## [EXERCISE DETAILS]
Reproduce exactly, and only, the lines below from the one containing "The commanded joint" through the one containing "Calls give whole".

## [PROVIDED MATERIAL]

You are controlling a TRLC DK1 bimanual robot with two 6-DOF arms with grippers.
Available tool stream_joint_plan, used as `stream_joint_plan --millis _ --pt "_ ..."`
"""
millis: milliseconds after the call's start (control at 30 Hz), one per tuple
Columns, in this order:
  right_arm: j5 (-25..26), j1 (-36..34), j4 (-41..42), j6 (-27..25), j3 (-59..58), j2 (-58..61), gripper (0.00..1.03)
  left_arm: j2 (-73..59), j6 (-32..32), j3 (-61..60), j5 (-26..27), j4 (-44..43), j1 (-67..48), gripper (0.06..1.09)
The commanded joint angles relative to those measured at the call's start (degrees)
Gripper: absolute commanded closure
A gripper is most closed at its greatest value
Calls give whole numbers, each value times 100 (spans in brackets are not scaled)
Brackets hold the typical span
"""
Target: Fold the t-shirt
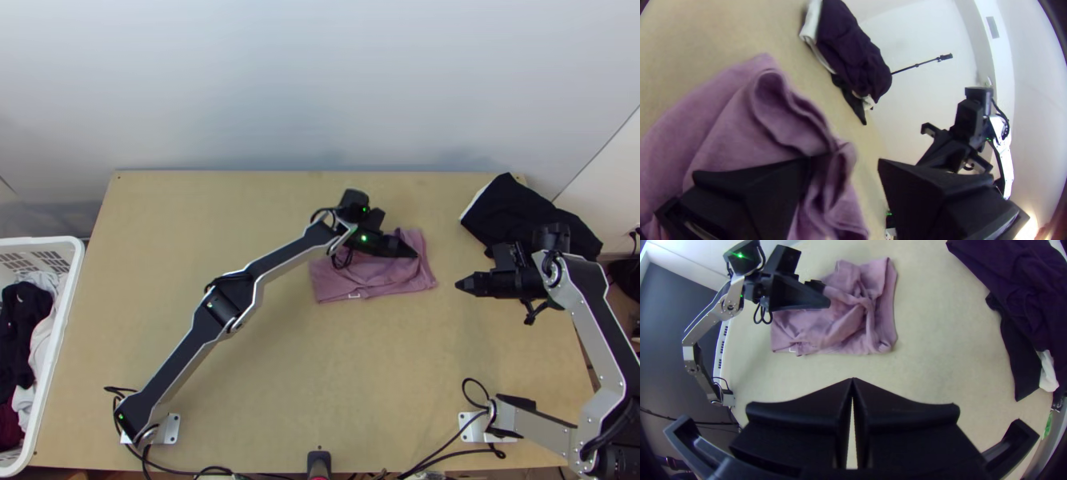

## [ANSWER TO THE PROBLEM]
The commanded joint angles relative to those measured at the call's start (degrees)
Gripper: absolute commanded closure
A gripper is most closed at its greatest value
Calls give whole numbers, each value times 100 (spans in brackets are not scaled)

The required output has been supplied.